BEIJING (Reuters) - United States trade union leaders offered on Tuesday to expand ties with China’s state-run union, saying during a visit to Beijing that they shared with Chinese workers the cause of fighting poor conditions and lack of voice.
Anna Burger, chairwoman of Change to Win, a U.S. union coalition, said workers in both nations were being hurt by searing international competition and lack of representation, and it was time to find common ground.
“Trade between the two countries has created incredible wealth, but the reality is that the wealth has not been shared between all of the workers in our two countries,” she told reporters.

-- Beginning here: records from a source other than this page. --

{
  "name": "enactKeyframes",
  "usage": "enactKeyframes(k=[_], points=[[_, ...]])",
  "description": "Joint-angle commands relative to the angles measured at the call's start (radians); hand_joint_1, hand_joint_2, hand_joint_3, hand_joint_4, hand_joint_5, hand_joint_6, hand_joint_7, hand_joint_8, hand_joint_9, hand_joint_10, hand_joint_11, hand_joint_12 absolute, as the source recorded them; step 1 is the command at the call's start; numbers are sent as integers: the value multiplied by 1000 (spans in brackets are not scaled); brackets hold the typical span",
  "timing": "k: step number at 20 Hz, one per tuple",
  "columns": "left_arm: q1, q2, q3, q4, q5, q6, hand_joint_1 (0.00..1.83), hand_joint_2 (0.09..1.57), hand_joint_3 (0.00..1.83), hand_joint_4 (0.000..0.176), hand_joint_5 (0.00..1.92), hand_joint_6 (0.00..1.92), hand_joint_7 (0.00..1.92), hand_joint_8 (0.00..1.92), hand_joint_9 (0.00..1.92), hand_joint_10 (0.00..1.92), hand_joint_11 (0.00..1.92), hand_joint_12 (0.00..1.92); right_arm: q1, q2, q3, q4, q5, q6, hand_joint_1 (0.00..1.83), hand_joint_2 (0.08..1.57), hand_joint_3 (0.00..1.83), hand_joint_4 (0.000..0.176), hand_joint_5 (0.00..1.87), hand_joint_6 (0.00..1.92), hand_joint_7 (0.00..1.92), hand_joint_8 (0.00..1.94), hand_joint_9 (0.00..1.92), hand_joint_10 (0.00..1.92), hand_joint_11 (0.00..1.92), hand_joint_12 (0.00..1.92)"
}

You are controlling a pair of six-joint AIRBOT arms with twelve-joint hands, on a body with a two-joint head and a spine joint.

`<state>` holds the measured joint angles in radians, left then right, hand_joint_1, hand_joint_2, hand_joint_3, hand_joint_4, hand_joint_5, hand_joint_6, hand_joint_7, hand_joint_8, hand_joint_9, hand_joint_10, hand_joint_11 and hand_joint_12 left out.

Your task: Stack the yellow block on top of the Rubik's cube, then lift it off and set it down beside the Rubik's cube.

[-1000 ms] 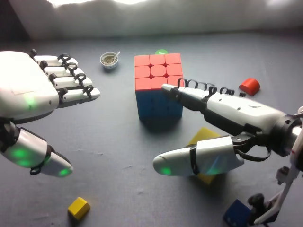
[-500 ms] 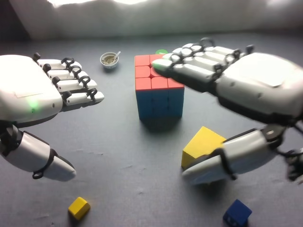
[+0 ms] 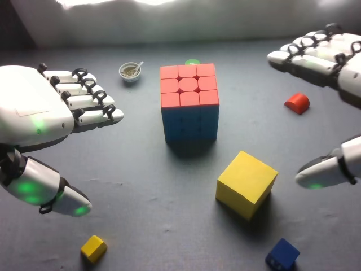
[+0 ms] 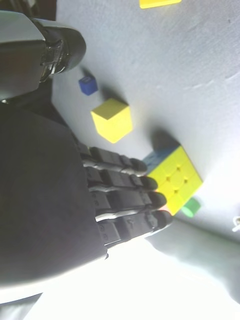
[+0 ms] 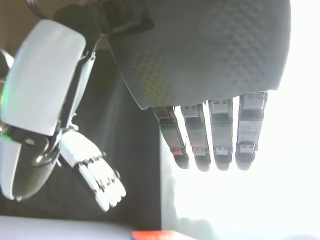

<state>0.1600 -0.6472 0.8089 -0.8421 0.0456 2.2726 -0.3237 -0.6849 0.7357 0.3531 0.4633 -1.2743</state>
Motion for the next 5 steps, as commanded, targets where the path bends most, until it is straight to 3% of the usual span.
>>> enactKeyframes(k=[1, 5], points=[[-5, 16, 0, -3, -67, 1, 85, 972, 5, 0, 0, 0, 21, 6, 16, 3, 0, 0, 27, 24, -3, 13, 87, 2, 454, 697, 0, 0, 0, 0, 0, 0, 0, 0, 0, 0], [-3, 16, -2, -2, -67, 1, 90, 970, 2, 0, 16, 4, 66, 15, 50, 12, 0, 0, 62, 62, -18, 41, 40, 2, 472, 730, 0, 0, 0, 0, 0, 0, 0, 0, 0, 0]])
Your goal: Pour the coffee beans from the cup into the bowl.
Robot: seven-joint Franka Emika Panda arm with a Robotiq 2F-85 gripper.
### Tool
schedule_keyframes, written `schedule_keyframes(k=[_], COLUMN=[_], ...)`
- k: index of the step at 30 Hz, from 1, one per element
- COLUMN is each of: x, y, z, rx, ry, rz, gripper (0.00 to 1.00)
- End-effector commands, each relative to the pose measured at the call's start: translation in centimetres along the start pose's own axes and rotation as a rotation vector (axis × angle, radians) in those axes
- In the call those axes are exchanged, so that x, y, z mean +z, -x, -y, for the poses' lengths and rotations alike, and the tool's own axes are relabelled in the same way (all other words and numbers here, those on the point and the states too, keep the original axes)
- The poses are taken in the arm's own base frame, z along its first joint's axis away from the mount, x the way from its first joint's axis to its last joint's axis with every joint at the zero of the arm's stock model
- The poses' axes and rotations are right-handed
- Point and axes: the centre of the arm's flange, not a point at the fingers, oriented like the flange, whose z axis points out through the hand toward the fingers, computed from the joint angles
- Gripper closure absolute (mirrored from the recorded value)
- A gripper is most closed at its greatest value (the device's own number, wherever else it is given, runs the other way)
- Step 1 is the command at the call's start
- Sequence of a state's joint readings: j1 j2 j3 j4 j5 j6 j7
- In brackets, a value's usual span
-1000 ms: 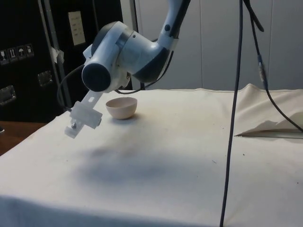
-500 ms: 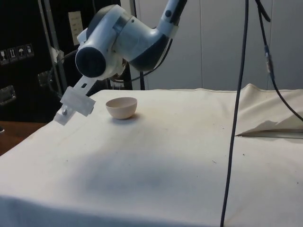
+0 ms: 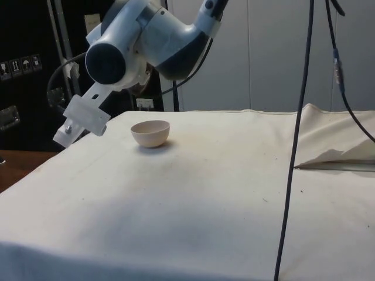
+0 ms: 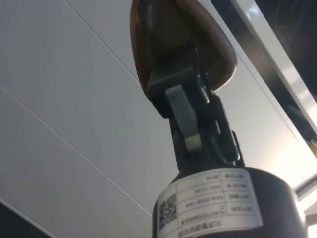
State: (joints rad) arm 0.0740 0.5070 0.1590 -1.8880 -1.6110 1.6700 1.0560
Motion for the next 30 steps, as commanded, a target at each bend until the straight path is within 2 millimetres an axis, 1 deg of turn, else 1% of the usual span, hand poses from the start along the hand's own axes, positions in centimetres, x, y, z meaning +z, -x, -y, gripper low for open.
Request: schedule_keyframes(k=[1, 6, 7, 11, 16, 17, 18, 27, 28, 30], x=[-0.5, -1.4, -1.2, -2.1, -2.8, -2.8, -3.0, -4.0, -3.8, -4.2], y=[0.0, 0.0, 0.0, 0.0, 0.1, 0.1, 0.1, 0.1, 0.1, 0.1], z=[0.0, 0.3, 0.4, 0.6, 0.9, 1.1, 1.0, 1.4, 1.5, 1.6], rx=[-0.009, -0.011, -0.005, -0.012, -0.015, -0.009, -0.014, -0.017, -0.011, -0.019], ry=[-0.020, -0.057, -0.034, -0.086, -0.115, -0.099, -0.125, -0.180, -0.160, -0.198], rz=[0.004, 0.012, 0.010, 0.020, 0.030, 0.030, 0.034, 0.049, 0.045, 0.054], gripper=[0.97, 0.97, 0.97, 0.97, 0.97, 0.97, 0.97, 0.97, 0.97, 0.97])
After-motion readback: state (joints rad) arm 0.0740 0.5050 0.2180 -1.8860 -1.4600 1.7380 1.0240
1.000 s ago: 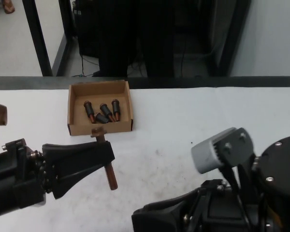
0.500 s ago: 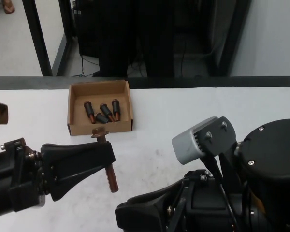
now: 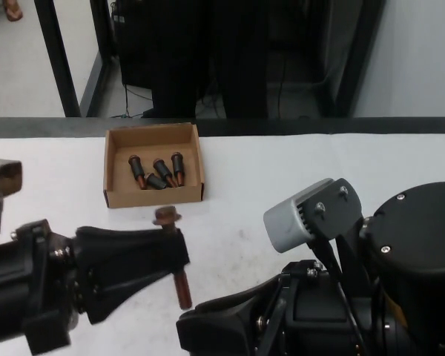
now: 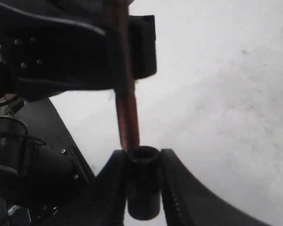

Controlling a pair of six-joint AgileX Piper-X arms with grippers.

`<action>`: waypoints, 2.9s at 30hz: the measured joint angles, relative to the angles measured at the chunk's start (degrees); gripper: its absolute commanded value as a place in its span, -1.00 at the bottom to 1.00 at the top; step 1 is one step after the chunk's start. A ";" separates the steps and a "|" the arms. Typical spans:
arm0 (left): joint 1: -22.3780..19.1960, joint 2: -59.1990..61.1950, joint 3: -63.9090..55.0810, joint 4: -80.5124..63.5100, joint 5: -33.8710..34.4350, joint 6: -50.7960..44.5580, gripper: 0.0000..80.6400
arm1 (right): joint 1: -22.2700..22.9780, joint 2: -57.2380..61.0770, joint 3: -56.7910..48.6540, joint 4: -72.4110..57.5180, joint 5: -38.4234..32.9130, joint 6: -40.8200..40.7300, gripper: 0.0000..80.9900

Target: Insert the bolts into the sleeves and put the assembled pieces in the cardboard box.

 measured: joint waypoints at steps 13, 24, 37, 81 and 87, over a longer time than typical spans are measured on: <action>-3.23 1.52 -0.13 -0.25 -2.46 2.17 -0.98 | 0.00 0.00 0.00 0.62 -0.44 -0.30 -0.99; -1.76 2.07 -1.06 0.28 -2.32 4.03 -0.98 | 0.00 0.00 -0.17 5.71 -0.44 -0.30 -0.99; -1.24 2.07 -1.68 -0.10 -0.17 3.65 -0.98 | 0.00 0.00 -0.70 6.06 1.33 -2.18 -0.99; -1.10 2.07 -1.75 2.85 -2.81 7.09 -0.98 | 0.00 -0.17 -0.80 2.53 6.36 -4.54 -0.99; -1.10 2.07 -1.75 1.42 -3.94 6.46 -0.98 | 0.00 -0.17 -0.80 1.35 6.36 -4.39 -0.99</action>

The U.S. unions have been visiting as the two countries prepare for high-level talks on trade concerns beginning Tuesday in Washington. Many U.S. workers and manufacturers have blamed China’s cheap exports and low-paid workers for undercutting U.S. conditions. But the U.S. visitors reached out for greater cooperation with China’s unions.
Led by James Hoffa, president of the International Brotherhood of Teamsters, they met with the All-China Federation of Trade Unions (ACFTU), the Communist Party-run body that officially speaks for workers.
The Chinese Federation generally discourages strikes and confrontation by employees, and acts as a conveyor-belt of growth-focused government policy. Independent worker activists have often been subjected to harassment and arrest.
But the ACTFU has also become increasingly vocal about poor wages and treatment, and has pressed multinationals to establish unions. Hoffa said U.S. unions needed to develop cooperation.
“Anything we can do by dialoguing with the labor union here helps create that pressure” to improve employee conditions in both countries, he told reporters.
Both sides agreed to “exchange information and strategies on issues of collective bargaining and organizing with multinationals in the future,” Burger said, adding she believed the Chinese union officials were sincere about their work.
Hoffa -- son of famed U.S. labor leader James Riddle “Jimmy” Hoffa who disappeared in 1975 -- and a group of representatives have been on a 10-day tour of China.
The ACFTU unionized a Wal-Mart in the south of the country last year. Within weeks, unions had been established at all of Wal-Mart’s 60 outlets across China.
But Hoffa said China’s unions needed to do more to mobilize workers in the state-run businesses that dominate much of the economy.
“Wal-Mart’s good,” he said of the Chinese federation’s efforts, “but let’s go after the state-owned companies.”